*Aim of the task*.
Transcribe exactly the lines that fall between the one holding "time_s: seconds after" and the one holding "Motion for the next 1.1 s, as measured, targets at", inclusive, from the entries below.

(Record extracts begins)

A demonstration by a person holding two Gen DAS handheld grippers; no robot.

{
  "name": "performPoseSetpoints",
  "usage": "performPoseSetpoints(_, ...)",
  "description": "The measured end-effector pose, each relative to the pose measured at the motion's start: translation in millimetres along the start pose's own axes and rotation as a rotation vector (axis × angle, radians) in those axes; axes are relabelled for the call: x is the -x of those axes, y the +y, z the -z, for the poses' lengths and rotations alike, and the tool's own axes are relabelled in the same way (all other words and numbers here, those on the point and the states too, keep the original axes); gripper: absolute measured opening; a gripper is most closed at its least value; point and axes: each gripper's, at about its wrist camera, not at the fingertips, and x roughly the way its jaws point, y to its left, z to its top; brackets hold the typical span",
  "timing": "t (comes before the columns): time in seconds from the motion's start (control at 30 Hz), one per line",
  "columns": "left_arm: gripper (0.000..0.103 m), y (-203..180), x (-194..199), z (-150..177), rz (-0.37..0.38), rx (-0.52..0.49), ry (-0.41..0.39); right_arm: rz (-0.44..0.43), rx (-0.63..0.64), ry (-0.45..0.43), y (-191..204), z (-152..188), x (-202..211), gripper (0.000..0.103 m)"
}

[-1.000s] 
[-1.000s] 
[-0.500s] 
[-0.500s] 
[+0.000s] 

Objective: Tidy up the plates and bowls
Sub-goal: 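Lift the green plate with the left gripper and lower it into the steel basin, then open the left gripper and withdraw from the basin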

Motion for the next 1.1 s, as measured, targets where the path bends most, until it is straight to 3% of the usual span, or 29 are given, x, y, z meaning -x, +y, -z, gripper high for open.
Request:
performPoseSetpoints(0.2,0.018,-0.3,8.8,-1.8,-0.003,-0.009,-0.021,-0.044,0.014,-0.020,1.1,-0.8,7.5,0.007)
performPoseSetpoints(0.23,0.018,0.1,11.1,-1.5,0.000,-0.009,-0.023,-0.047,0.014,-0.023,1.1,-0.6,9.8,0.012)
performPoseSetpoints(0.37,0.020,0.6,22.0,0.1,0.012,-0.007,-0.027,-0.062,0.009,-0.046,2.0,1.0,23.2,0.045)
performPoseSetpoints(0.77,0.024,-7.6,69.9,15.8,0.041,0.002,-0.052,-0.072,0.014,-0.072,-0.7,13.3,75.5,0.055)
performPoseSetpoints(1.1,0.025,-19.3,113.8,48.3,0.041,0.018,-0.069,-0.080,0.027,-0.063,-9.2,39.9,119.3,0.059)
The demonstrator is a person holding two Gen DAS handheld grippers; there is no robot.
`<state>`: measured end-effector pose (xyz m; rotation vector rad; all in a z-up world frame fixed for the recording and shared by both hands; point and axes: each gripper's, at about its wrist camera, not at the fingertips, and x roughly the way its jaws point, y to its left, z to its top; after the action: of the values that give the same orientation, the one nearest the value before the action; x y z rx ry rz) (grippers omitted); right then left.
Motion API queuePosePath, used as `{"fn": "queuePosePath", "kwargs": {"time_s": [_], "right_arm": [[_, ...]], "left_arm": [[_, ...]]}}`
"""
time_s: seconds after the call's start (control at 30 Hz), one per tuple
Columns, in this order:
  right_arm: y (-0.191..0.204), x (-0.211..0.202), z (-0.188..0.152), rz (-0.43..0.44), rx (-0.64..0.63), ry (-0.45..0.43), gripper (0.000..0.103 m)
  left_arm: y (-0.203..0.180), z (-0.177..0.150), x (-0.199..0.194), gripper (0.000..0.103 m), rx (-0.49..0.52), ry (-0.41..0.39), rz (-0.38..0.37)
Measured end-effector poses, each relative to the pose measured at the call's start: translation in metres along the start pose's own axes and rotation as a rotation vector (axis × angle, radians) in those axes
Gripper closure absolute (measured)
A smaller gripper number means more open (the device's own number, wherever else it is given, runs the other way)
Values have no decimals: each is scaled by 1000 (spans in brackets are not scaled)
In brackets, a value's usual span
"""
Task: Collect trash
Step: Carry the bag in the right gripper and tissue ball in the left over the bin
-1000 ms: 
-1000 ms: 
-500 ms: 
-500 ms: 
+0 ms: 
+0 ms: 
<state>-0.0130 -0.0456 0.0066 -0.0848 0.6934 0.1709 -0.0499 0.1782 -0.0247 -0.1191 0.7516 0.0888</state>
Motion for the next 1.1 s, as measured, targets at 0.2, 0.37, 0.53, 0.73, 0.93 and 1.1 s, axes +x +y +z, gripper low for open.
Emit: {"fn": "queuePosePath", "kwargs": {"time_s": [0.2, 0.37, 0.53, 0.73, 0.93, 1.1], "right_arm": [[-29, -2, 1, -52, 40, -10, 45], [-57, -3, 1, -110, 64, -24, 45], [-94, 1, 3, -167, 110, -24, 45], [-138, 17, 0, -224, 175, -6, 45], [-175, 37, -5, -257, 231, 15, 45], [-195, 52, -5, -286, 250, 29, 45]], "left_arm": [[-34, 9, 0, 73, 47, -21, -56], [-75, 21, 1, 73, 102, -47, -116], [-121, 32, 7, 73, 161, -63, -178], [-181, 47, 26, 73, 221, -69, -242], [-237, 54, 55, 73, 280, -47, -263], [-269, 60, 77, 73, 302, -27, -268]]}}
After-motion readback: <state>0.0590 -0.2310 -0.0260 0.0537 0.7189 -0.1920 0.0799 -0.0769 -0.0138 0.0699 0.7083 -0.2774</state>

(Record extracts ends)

*Answer for this exercise*.
time_s: seconds after the call's start (control at 30 Hz), one per tuple
Columns, in this order:
  right_arm: y (-0.191..0.204), x (-0.211..0.202), z (-0.188..0.152), rz (-0.43..0.44), rx (-0.64..0.63), ry (-0.45..0.43), gripper (0.000..0.103 m)
  left_arm: y (-0.203..0.180), z (-0.177..0.150), x (-0.199..0.194), gripper (0.000..0.103 m), rx (-0.49..0.52), ry (-0.41..0.39), rz (-0.38..0.37)
Measured end-effector poses, each relative to the pose measured at the call's start: translation in metres along the start pose's own axes and rotation as a rotation vector (axis × angle, radians) in those axes
Gripper closure absolute (measured)
A smaller gripper number means more open (the device's own number, wherever else it is given, runs the other way)
Values have no decimals: each is scaled by 1000 (spans in brackets are not scaled)
In brackets, a value's usual span
"""
Task: Collect trash
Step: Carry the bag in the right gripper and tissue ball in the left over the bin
-1000 ms: 
-1000 ms: 
-500 ms: 
-500 ms: 
+0 ms: 
+0 ms: 
<state>-0.0130 -0.0456 0.0066 -0.0848 0.6934 0.1709 -0.0499 0.1782 -0.0247 -0.1191 0.7516 0.0888</state>
Motion for the next 1.1 s, as measured, targets at 0.2, 0.37, 0.53, 0.73, 0.93 and 1.1 s, axes +x +y +z, gripper low for open.

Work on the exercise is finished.